Problem to work on ▸ In the listing, find every line that has the string "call" and copy it.
-- Opening Marker --
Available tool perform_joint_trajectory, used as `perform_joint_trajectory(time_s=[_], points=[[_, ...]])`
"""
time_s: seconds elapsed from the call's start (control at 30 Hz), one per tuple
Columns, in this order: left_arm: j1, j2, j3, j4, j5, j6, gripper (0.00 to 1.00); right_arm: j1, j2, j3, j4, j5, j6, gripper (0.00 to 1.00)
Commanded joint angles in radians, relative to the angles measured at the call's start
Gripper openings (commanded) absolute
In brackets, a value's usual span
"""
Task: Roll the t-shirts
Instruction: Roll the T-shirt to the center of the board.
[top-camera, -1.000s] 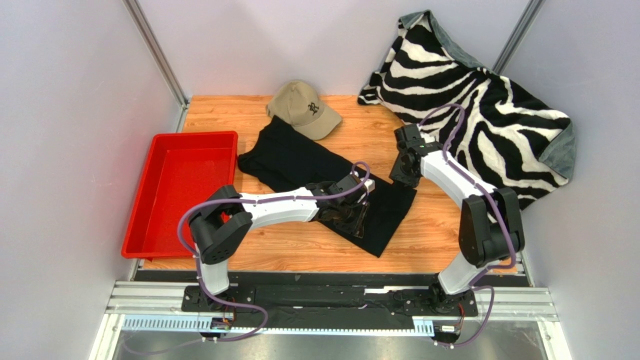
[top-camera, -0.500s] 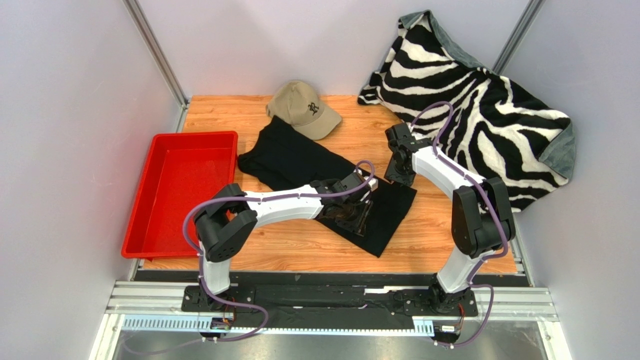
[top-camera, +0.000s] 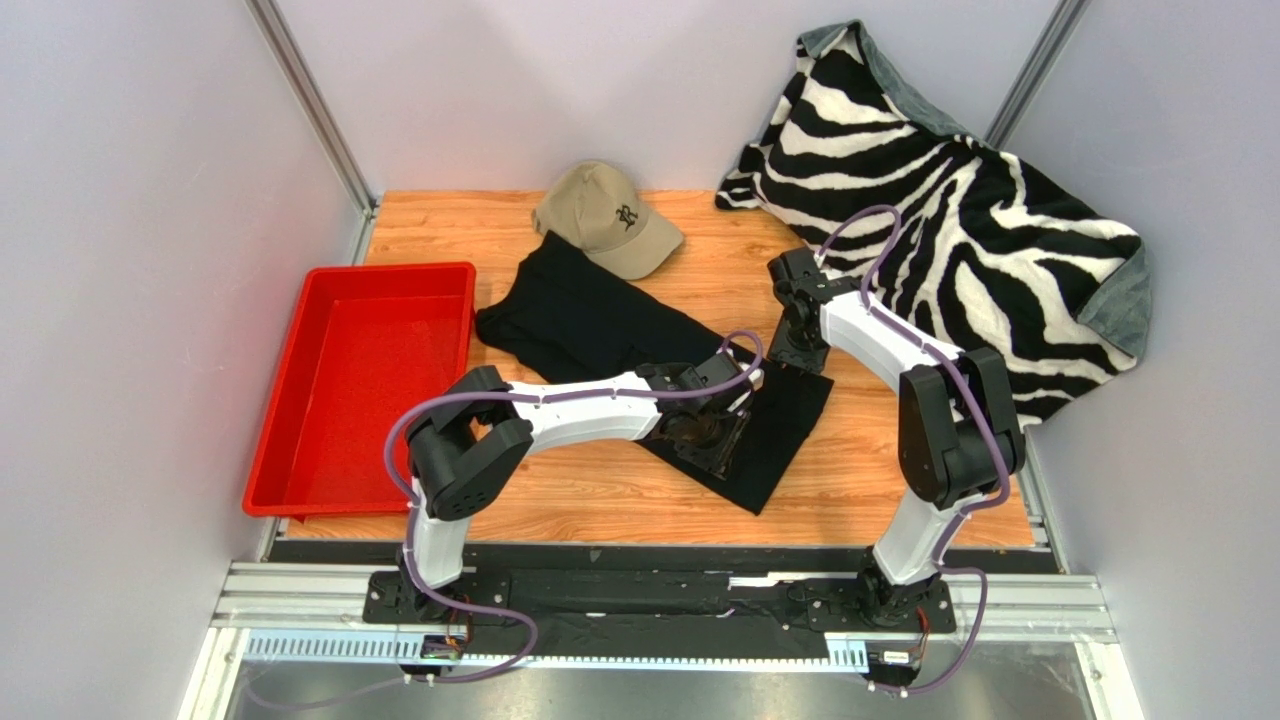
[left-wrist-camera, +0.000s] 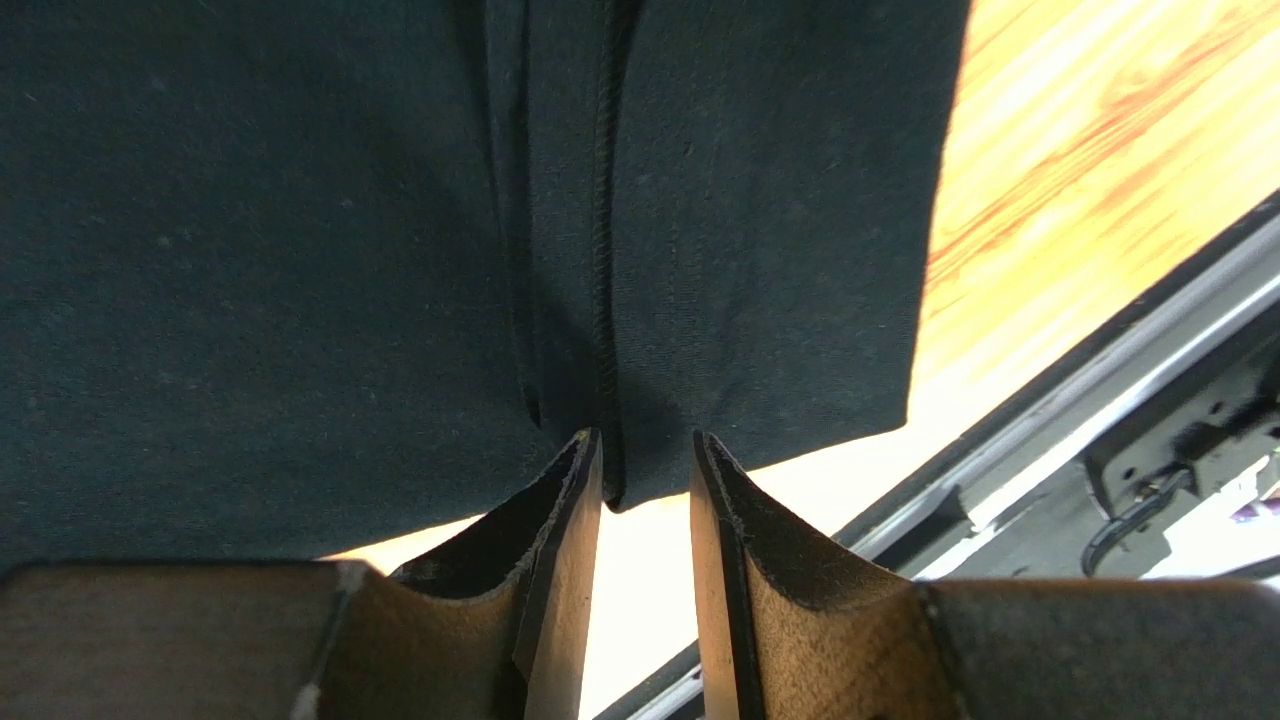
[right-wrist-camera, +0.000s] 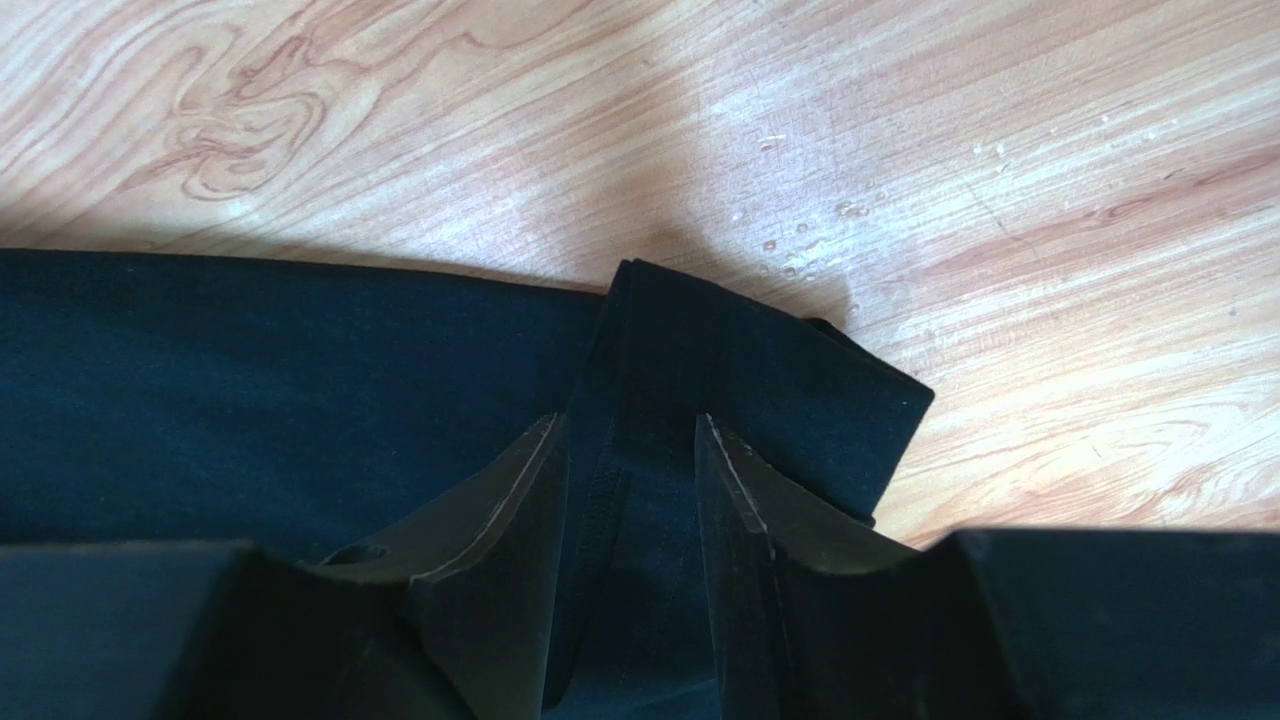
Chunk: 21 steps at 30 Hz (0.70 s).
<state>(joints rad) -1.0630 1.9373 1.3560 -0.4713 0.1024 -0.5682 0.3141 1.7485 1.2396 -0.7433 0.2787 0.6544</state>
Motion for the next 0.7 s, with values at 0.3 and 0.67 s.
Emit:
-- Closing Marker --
Result below ▸
time_s: seconds elapsed from the call's start (control at 30 Hz), one per tuple
Commanded joint angles in radians, relative to the angles measured at the call's start

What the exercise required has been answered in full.